Three mine-related jobs created for every one mining job filled is what The Minerals Council of Australia estimates for the next five years. These new positions would attract a wide cross section of job seekers and include everything from heavy diesel mechanics to facility cleaners.

In addition to job creation, research by The Australia Institute says the mining industry loses a large percentage of its workforce, leading to a turnover rate of about 53,000 workers at current employment levels.

Queensland and Western Australia lead the mining boom with Queensland reporting 83 operating mines as of February and 118 in Western Australia.

Queensland Employment, Skills and Mining Minister Stirling Hinchliffe says $80 billion in new projects have just been approved across the state. According to his calculations that translates to 38,000 construction and operational jobs in the Queensland resources sector between now and 2014-15.

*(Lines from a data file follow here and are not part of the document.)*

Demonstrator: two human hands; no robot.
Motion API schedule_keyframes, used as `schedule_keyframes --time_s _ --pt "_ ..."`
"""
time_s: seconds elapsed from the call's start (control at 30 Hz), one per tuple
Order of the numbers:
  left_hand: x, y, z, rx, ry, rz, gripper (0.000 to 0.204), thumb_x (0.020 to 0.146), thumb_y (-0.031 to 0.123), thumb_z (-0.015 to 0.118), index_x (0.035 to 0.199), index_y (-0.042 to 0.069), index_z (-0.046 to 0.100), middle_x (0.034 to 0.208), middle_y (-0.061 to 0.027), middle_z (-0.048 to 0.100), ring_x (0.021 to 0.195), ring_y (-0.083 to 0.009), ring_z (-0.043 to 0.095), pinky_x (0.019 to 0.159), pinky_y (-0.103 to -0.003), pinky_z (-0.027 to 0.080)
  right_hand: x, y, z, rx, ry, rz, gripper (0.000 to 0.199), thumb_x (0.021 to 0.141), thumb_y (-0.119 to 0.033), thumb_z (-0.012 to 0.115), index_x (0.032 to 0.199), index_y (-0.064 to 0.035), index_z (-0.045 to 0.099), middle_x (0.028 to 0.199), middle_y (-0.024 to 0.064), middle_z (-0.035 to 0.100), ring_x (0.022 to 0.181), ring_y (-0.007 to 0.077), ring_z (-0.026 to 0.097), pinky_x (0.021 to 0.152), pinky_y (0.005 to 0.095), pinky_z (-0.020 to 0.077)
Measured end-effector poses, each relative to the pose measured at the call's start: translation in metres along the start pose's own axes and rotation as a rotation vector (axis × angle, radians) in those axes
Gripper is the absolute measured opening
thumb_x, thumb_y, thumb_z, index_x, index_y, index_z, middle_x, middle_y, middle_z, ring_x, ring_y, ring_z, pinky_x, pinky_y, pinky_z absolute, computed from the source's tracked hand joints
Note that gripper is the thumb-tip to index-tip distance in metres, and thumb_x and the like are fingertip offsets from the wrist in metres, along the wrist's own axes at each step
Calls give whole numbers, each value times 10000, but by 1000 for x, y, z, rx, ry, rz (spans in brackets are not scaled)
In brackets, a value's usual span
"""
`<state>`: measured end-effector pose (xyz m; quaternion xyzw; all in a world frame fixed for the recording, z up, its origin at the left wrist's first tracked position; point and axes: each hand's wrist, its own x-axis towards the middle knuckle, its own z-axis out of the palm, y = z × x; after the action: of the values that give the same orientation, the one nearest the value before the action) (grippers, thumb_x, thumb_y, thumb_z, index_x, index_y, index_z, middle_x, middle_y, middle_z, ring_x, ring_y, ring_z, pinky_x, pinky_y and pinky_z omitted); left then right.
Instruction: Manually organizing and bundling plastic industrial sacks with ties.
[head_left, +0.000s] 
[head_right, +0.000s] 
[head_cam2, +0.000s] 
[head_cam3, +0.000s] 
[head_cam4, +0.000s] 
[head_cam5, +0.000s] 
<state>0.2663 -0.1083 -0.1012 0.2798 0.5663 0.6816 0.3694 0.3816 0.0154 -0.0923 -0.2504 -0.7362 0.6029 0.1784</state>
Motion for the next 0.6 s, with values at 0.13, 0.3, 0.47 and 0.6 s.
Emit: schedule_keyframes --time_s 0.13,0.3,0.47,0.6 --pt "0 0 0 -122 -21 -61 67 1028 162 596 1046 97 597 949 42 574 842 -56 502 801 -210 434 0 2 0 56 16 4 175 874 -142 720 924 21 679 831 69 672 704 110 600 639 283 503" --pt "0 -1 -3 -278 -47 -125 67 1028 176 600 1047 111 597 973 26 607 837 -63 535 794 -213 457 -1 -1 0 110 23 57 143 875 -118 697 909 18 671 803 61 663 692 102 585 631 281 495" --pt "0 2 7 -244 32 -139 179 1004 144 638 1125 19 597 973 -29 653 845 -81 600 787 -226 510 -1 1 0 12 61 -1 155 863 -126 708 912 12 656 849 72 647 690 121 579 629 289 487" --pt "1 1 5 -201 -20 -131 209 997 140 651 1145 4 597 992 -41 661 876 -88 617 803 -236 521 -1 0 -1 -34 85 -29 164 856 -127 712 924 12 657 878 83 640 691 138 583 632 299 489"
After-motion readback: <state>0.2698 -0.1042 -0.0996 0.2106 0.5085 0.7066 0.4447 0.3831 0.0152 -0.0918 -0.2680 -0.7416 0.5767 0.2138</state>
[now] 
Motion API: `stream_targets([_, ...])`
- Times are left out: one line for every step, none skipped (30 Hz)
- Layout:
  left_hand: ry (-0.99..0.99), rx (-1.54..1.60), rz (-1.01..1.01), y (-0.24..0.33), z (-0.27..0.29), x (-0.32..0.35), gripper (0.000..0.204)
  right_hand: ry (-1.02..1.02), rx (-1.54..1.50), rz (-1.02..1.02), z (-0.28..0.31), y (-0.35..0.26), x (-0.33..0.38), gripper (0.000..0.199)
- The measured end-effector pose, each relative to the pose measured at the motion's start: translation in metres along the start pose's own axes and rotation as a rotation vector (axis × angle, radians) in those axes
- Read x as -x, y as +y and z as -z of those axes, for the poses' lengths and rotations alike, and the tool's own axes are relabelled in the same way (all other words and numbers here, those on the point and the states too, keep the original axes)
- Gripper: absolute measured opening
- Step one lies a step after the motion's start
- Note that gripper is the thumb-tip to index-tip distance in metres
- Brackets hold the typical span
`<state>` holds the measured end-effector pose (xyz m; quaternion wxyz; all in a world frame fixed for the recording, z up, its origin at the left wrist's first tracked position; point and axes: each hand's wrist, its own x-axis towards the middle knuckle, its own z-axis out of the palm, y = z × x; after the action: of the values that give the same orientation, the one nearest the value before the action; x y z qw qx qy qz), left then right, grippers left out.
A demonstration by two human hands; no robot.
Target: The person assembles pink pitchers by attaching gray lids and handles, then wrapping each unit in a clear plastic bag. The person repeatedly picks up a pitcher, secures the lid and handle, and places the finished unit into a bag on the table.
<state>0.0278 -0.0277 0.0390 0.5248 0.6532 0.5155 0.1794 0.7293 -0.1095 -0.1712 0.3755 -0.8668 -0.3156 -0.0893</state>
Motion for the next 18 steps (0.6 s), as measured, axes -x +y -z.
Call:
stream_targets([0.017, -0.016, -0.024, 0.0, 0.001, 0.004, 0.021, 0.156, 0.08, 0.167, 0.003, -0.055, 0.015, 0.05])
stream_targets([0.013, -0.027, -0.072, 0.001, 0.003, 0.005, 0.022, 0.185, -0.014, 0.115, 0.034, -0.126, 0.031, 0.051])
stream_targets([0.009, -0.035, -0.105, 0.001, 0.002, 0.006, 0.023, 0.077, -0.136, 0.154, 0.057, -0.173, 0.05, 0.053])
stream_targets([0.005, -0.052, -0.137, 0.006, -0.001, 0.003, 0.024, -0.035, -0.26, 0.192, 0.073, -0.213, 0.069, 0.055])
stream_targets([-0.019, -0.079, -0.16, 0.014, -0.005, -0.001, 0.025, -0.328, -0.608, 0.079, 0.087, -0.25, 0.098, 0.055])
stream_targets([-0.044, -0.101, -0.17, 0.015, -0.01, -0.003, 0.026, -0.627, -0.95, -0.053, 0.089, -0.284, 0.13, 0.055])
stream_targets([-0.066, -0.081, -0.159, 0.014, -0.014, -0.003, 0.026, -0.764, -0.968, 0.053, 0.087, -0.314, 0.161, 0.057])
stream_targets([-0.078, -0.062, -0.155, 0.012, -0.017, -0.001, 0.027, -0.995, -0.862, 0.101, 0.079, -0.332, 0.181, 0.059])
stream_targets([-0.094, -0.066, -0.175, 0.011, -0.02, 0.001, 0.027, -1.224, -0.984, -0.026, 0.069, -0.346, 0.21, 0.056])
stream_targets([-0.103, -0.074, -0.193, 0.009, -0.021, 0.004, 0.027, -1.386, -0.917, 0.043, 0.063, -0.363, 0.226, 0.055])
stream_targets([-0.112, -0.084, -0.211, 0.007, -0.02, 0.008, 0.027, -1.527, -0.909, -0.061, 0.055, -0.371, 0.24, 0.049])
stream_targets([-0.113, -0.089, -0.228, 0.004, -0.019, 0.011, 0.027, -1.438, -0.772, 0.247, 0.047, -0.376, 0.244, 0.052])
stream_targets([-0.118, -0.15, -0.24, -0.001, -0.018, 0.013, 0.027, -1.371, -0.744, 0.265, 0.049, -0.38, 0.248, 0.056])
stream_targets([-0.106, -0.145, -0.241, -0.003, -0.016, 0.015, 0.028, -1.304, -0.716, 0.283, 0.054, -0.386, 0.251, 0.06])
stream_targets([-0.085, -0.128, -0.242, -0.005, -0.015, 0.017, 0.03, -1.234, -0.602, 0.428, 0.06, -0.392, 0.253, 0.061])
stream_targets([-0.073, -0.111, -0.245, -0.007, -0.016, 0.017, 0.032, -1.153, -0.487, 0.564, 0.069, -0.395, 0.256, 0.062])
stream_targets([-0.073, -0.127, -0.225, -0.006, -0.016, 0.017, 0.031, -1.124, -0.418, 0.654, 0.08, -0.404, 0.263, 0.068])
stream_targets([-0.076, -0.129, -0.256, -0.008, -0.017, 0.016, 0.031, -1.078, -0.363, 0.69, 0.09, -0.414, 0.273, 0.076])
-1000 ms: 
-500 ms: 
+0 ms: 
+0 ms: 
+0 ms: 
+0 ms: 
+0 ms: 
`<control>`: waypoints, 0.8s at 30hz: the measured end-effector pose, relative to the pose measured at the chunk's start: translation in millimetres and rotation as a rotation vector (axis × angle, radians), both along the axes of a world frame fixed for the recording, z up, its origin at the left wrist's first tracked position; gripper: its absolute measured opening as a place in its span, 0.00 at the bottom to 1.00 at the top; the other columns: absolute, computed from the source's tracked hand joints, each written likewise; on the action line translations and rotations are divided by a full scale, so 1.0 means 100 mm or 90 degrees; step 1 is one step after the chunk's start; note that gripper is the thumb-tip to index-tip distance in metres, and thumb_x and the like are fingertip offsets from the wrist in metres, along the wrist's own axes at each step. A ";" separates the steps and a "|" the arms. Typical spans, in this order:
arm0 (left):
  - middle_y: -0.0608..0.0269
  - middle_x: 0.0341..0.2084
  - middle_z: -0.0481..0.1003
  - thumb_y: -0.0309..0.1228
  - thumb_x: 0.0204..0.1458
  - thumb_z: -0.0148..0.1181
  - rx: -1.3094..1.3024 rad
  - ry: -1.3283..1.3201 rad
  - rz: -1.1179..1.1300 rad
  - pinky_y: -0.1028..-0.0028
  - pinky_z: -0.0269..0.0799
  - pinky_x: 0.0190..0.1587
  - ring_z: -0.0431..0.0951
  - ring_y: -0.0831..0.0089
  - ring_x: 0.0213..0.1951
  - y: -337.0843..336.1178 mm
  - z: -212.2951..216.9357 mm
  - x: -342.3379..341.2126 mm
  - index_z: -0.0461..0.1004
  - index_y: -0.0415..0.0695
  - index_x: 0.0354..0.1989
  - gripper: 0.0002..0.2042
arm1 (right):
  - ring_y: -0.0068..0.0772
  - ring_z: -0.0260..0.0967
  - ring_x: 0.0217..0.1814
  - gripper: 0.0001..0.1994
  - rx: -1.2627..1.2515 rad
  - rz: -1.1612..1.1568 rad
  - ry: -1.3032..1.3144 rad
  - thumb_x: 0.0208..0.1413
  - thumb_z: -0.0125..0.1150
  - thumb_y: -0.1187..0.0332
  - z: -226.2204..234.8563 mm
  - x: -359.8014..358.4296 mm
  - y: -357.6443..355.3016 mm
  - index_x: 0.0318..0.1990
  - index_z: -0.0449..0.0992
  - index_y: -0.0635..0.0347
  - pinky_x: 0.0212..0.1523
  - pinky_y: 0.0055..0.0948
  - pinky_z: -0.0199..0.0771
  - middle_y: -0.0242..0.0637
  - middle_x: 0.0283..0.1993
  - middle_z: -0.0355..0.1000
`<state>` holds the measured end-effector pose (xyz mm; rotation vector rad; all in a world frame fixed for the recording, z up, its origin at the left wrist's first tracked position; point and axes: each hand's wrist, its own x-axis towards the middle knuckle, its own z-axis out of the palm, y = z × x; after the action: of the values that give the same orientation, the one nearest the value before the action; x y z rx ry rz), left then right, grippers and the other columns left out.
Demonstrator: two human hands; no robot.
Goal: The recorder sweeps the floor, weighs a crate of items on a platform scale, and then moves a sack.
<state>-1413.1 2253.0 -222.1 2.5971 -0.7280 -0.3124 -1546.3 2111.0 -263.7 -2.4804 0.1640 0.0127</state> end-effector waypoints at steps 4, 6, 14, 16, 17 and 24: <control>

Fast tracking apprenticeships

To combat the predicted labor scarcity some Queensland mining sites will be the first in the country to trial new fast-tracked adult apprenticeships. For at least 1000 eligible workers, the scheme will recognise prior learning and allow four-year training to be lowered to just 18 months. However, training outcomes and expectations will remain the same.

To help with training cost, mining companies can tap into $200 million government funding on offer.

Foreign “Aid”

The Government has also hatched a new plan allowing easier access to overseas workers. Under the new controversial strategy, companies can employ more foreign workers for mega projects by applying for a 457 visa which is granted on a case by case basis.

Skills and Jobs Minister Chris Evans said he was focused on training more Australians to work in mines and related construction projects. However, Senator Evans said Australia would need increased numbers of foreign workers to meet the demand of the booming resources sector, hence the introduction to visa changes.

While business welcomed the government`s solution, union officials want apprenticeship targets to reduce the use of temporary migrant workers. ACTU President Ged Kearney said. “Any plan to ease labour shortages must be matched by investment in skills training by employers.”